We’ve compiled a list of the top 20 third-party websites for making your Twitter experience more useful and easier to manage. Although this does not include the many desktop or mobile applications that are available for Twitter, we hope that it will make your browsing experience more enjoyable as you dive into the Twittersphere. We’d love to hear what’s missing from this list, including sites that you find useful in the comments.


Web Applications: HootSuite and Brizzly


With its recent update and HTML5 support, social media dashboard HootSuite has become one of the most useful Twitter web applications not only for individual users, but teams managing several accounts. In some ways, HootSuite has the look and feel of TweetDeck with the big differentiator of it being a web-based application, not requiring any downloads.

HootSuite enables you to update to multiple accounts at once, and supports Twitter, Facebook profiles and pages, LinkedIn, Ping.fm, WordPress, MySpace and Foursquare. Similar to TweetDeck, these features make the application useful for maintaining your overall social presence. Moreover, you can allow other users to jointly update an account, integrate Google Analytics for your stats and schedule tweets and updates ahead of time.

The HTML5 interface enables you to easily include an image or file with your update by simply dragging it from the desktop into the message box, which will automatically upload the file with an “Ow.ly” shortener for sharing. The fast loading of the dashboard is perhaps one of the most notable improvements, making the site more usable for users who manage dozens of accounts.

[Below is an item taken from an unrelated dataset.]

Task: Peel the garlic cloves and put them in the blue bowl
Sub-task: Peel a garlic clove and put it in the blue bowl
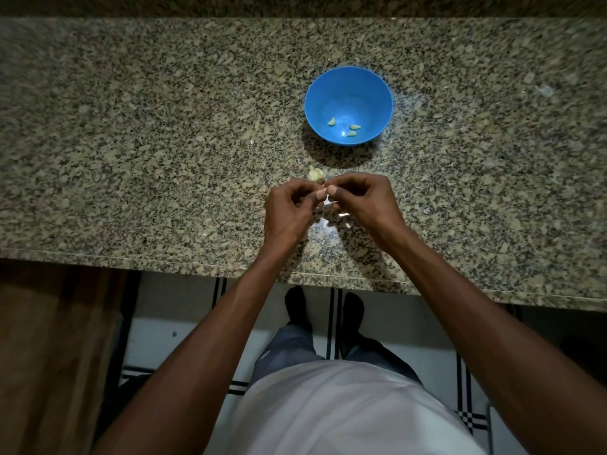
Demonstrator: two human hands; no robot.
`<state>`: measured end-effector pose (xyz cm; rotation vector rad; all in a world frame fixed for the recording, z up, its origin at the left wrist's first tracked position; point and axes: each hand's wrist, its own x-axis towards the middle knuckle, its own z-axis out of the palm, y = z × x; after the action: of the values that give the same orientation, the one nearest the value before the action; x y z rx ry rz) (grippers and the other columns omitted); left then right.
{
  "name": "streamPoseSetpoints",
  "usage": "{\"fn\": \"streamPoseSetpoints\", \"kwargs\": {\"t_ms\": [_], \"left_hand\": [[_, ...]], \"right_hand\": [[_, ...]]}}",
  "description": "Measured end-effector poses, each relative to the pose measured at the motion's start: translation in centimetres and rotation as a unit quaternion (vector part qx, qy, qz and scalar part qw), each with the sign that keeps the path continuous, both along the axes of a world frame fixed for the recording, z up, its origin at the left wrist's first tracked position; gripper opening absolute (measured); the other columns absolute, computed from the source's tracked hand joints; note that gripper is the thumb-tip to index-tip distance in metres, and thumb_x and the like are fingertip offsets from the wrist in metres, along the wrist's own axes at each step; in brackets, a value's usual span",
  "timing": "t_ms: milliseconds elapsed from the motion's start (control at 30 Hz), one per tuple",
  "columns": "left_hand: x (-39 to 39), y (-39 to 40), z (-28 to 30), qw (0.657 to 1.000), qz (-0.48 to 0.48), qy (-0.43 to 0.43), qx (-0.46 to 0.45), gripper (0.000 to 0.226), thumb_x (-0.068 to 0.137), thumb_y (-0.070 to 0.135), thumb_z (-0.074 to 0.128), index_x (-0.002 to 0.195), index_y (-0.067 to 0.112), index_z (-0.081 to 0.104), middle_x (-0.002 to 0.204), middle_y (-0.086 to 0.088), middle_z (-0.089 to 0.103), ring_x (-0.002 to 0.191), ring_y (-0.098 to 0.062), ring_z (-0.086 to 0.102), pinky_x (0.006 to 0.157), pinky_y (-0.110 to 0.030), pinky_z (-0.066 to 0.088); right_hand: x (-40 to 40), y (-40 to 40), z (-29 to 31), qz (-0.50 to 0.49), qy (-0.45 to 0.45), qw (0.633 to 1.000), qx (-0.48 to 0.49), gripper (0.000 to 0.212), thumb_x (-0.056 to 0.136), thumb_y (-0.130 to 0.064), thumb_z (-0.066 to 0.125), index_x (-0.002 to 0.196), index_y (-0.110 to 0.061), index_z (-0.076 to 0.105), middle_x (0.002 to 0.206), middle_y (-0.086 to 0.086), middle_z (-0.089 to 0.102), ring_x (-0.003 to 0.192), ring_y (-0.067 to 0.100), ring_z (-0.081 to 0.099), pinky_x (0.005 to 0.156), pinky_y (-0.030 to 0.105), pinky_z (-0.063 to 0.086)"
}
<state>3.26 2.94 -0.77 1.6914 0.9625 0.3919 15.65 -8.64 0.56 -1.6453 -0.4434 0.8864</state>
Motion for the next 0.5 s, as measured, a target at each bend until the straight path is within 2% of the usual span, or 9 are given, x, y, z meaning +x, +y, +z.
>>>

If you don’t like Hootsuite, you should also check out Seesmic, which has a lot of similar features, but a different interface.

This is is an excerpt from an a piece that I wrote originally for Mashable.com. View the full list here.

Brizzly has a different functionality from Hootsuite, but may be more appealing because of its simple interface. Brizzly is specifically focused on Twitter and no other networks, which makes the experience somewhat less distracting. It also includes subtle, but worthy features like automatically expanded URLs, which shows you exactly where you are going if you click, and displays replies and direct messages in a threaded form, making it easier to follow the conversation.